Cela a déclenché une de ses polémiques dont les Français en ont le secret. Un jeu dangereux qui exacerbe les tensions. La palme revient au journaliste de l’Express Christophe Barbier qui disait au sujet des caricatures islamophobes de Charlie Hebdo : « La liberté d’expression n’a pas de limite ! » et qui, quelques mois plus tard, dit à propos de Dieudonné : « Il y a des limites à la liberté d’expression ».

 

Et il en rajoute une couche : Barbier joue à son Kim Jong Un. Il veut réguler Internet pour interdire de toile Dieudonné et ses partisans. « Cela marche bien en Chine », explique-t-il avec toute sa candeur.
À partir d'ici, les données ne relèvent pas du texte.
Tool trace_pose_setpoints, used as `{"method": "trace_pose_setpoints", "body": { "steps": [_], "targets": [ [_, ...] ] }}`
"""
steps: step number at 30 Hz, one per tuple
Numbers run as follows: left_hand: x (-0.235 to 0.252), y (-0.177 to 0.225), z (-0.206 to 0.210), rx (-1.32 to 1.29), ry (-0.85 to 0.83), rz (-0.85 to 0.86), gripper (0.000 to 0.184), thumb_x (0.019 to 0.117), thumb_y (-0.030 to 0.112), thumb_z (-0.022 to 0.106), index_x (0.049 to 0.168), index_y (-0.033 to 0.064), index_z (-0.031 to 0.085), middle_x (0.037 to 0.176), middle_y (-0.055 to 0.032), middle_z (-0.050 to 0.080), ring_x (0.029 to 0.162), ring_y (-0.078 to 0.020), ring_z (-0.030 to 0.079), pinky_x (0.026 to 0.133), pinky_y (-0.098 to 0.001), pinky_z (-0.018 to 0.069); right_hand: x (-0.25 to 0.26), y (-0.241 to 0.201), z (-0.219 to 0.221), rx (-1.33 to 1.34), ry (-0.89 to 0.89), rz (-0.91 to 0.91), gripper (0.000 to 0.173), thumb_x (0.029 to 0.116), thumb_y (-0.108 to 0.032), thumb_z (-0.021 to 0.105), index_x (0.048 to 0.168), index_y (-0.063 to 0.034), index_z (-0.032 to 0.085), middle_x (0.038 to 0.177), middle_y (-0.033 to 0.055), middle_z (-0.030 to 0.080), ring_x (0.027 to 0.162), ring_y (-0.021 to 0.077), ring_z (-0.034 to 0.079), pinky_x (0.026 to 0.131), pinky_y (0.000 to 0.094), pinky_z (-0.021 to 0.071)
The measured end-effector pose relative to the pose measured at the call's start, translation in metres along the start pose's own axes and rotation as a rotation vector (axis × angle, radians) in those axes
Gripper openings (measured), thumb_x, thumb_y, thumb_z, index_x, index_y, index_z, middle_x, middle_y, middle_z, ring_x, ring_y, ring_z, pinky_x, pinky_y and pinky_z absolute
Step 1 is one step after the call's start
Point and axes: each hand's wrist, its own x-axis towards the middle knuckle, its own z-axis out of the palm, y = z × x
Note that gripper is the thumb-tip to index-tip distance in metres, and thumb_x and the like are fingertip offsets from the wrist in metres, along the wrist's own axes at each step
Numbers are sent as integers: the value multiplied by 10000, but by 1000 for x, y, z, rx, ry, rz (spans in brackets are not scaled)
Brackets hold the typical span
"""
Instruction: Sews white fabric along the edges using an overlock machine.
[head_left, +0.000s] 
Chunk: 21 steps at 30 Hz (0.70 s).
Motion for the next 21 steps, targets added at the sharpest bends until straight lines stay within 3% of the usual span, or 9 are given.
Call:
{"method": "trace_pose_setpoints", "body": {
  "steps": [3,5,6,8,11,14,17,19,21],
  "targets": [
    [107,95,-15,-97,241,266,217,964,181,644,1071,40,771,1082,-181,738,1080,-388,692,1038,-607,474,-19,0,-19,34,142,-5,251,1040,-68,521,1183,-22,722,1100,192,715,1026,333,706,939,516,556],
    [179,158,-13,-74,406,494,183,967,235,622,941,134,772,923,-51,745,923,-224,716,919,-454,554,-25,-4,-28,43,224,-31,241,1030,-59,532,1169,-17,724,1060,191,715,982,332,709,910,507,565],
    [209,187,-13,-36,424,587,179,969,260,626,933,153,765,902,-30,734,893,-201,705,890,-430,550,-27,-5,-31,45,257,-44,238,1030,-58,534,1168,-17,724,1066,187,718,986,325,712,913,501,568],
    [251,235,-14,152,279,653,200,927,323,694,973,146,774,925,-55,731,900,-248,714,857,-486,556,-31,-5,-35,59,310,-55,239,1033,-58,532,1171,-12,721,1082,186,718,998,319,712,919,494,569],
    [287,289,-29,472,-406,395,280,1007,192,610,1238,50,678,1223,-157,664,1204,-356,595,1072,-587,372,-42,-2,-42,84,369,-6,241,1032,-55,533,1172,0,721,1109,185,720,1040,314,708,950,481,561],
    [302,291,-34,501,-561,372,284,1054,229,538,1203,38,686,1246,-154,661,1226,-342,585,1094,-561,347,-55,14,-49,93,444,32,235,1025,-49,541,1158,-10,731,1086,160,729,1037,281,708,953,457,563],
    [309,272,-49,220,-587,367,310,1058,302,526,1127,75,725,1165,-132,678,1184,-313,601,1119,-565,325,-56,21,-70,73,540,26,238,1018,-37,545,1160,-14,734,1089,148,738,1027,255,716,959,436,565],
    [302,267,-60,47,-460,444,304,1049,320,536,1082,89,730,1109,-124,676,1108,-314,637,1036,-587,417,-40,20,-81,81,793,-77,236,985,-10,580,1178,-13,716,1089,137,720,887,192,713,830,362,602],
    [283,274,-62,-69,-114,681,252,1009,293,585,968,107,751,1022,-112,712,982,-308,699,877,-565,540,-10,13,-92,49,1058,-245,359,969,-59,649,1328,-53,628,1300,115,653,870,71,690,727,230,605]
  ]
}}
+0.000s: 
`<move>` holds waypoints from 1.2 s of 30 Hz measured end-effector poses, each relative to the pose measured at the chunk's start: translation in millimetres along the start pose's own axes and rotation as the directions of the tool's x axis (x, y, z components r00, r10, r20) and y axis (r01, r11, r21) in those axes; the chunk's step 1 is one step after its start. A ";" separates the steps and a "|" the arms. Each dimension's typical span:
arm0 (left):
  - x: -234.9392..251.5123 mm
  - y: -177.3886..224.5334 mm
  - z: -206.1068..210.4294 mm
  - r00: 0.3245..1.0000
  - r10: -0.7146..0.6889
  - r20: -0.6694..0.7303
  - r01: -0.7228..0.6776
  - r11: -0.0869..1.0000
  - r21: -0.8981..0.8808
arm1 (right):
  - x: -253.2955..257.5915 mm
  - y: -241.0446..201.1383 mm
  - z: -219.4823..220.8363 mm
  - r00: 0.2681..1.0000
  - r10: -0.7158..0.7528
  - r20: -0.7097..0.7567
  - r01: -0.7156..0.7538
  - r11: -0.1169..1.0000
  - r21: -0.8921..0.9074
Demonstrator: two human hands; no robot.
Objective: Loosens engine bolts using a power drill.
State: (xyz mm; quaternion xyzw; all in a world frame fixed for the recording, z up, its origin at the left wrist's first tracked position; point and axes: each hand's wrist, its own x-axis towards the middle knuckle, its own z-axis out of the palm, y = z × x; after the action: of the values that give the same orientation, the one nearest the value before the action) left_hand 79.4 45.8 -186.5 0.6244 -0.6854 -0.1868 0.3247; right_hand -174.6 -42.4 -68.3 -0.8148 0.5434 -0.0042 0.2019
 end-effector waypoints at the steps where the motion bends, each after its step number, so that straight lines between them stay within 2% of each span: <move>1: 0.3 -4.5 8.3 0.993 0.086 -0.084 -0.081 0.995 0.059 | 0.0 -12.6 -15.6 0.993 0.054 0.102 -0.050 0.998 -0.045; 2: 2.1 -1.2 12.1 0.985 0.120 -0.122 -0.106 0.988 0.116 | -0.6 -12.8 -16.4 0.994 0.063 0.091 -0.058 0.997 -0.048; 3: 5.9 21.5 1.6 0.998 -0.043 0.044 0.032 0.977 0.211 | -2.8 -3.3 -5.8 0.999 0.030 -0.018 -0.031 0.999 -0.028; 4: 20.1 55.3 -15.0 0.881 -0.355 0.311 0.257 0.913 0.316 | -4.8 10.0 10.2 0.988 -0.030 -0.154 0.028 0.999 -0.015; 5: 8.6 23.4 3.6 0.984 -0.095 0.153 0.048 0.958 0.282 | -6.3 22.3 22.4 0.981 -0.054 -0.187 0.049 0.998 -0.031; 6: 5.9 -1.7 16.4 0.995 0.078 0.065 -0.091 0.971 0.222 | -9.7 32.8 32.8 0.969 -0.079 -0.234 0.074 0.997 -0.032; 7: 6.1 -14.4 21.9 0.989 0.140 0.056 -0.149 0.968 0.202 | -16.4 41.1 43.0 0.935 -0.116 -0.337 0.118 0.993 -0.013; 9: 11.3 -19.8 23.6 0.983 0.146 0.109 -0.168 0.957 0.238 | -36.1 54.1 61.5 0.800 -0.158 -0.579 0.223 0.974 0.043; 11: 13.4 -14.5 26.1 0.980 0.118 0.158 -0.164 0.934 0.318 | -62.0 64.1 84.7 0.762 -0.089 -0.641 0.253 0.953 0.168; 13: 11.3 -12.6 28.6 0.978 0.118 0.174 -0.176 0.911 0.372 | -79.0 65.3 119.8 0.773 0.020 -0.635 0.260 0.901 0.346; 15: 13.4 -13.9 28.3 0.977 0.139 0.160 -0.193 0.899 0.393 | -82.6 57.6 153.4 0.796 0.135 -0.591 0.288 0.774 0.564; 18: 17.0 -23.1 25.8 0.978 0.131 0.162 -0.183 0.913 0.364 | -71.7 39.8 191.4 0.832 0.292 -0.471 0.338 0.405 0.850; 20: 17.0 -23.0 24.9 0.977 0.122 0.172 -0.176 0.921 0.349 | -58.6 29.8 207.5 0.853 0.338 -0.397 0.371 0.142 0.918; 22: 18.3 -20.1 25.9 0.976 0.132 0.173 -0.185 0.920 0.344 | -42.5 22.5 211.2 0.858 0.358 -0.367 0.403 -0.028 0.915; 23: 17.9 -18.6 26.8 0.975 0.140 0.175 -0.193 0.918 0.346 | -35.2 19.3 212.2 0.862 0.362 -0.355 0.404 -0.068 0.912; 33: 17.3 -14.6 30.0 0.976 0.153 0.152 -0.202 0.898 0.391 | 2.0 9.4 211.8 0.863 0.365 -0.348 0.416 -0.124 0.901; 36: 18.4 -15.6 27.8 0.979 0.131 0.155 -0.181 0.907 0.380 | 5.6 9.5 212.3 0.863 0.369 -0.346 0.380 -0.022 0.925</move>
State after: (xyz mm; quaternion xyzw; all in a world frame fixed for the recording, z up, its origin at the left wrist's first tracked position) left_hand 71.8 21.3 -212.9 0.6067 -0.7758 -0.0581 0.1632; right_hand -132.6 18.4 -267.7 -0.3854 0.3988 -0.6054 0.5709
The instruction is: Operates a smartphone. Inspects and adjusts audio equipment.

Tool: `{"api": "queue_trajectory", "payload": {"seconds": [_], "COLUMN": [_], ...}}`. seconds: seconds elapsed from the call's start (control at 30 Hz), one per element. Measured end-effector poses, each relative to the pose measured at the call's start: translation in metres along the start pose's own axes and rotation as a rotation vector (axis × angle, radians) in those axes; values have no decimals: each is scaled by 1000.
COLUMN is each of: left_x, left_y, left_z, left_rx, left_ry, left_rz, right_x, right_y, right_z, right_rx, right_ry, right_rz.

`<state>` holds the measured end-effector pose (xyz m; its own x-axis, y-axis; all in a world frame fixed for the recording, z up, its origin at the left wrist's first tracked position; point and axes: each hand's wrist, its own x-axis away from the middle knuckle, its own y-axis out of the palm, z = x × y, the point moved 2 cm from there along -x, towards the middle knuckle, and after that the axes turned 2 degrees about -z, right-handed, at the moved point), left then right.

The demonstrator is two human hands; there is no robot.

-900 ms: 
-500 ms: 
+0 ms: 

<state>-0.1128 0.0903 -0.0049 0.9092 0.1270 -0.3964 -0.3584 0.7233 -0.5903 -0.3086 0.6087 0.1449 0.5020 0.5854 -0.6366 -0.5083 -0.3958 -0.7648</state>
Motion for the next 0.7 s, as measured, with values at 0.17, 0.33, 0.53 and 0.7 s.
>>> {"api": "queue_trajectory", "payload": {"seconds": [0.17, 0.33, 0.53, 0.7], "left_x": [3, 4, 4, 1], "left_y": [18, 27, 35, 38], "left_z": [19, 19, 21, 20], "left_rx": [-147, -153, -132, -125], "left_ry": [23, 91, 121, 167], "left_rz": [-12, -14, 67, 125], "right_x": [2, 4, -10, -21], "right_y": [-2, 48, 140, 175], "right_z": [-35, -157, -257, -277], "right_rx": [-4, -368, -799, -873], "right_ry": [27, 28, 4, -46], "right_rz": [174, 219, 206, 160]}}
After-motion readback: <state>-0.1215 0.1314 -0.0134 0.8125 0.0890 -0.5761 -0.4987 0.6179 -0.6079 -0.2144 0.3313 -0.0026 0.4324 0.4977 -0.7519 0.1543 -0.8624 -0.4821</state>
En jouant à sa petite NSA personnelle, il souhaite sans doute faire dévorer Dieudonné par des chiens affamés, comme, dit-on, le ferait un quelconque dictateur Nord-Coréen.

 

La liberté d’expression est menacée.

 

Ces petits jeux du microcosme germanopratin sont dangereux. Réclamer des restrictions à la liberté d’expression… au nom de cette même liberté peut avoir de très fâcheuses conséquences qui pourraient se retourner contre tout le monde.

 

La liberté d’expression est inaliénable. Dieudonné est un type imbuvable. Il a été condamné à plusieurs reprises, mais il ne paye pas ses amendes… Alors, que la Justice fasse son boulot. Ce sera la façon la plus efficace de le museler.

 

A quoi joue le PS français ?

 

Ce petit jeu peut aussi se retourner contre le PS français et la gauche en général qui se sont toujours positionnés comme les défenseurs acharnés des libertés fondamentales.

 

À moins qu’en provoquant des tensions sur des sujets de société, il tente de faire oublier les cuisants échecs de sa politique sociale et économique auprès des citoyens français à la veille des élections municipales et européennes qui ne s’annoncent guère brillantes pour les amis de François Hollande. Et pour ceux de son prédécesseur aussi, d’ailleurs. On aura l’occasion d’en parler.

 

La sécurité n’est pas la priorité à l’aéroport de Zaventem.

 

Un accident mortel de travail s’est produit ce samedi 4 janvier  à l'entreprise de catering LSG Skychefs à Brussels Airport, une société qui prépare les plateaux-repas pour la plupart des compagnies aériennes clientes de l’aéroport.

 

Le travailleur a été renversé par un camion effectuant une manœuvre. Cette. Une grève s’est déclenchée spontanément. Un délégué syndical a déclaré : « Nous avons déjà attiré plusieurs fois l'attention par le passé sur une meilleure sécurisation qui passerait par un meilleur éclairage et un meilleur marquage au sol permettant aux chauffeurs de savoir où ils peuvent rouler. Le rétroviseur du véhicule impliqué dans l'accident était en outre mal placé. »

 

Ces entreprises emploient en outre des travailleurs en CDD ou des intérimaires qu’elle n’a pas le temps de former aux règles de sécurité à respecter. L’éclairage, le marquage au sol, la formation, tout cela coûte cher, n’est-ce pas. Et puis, on perd du temps. La direction a néanmoins autorisé les travailleurs à rentrer chez eux, sans doute pour éviter un mouvement social de grande ampleur. Une révolte à l’aéroport après les incidents qui se sont déroulés la semaine dernière, cela ferait vraiment désordre.

 

En tout cas, le régime de travail à Zaventem et dans le secteur aérien s’apparente de plus en plus à de l’exploitation pure et simple avec le prix du sang en plus.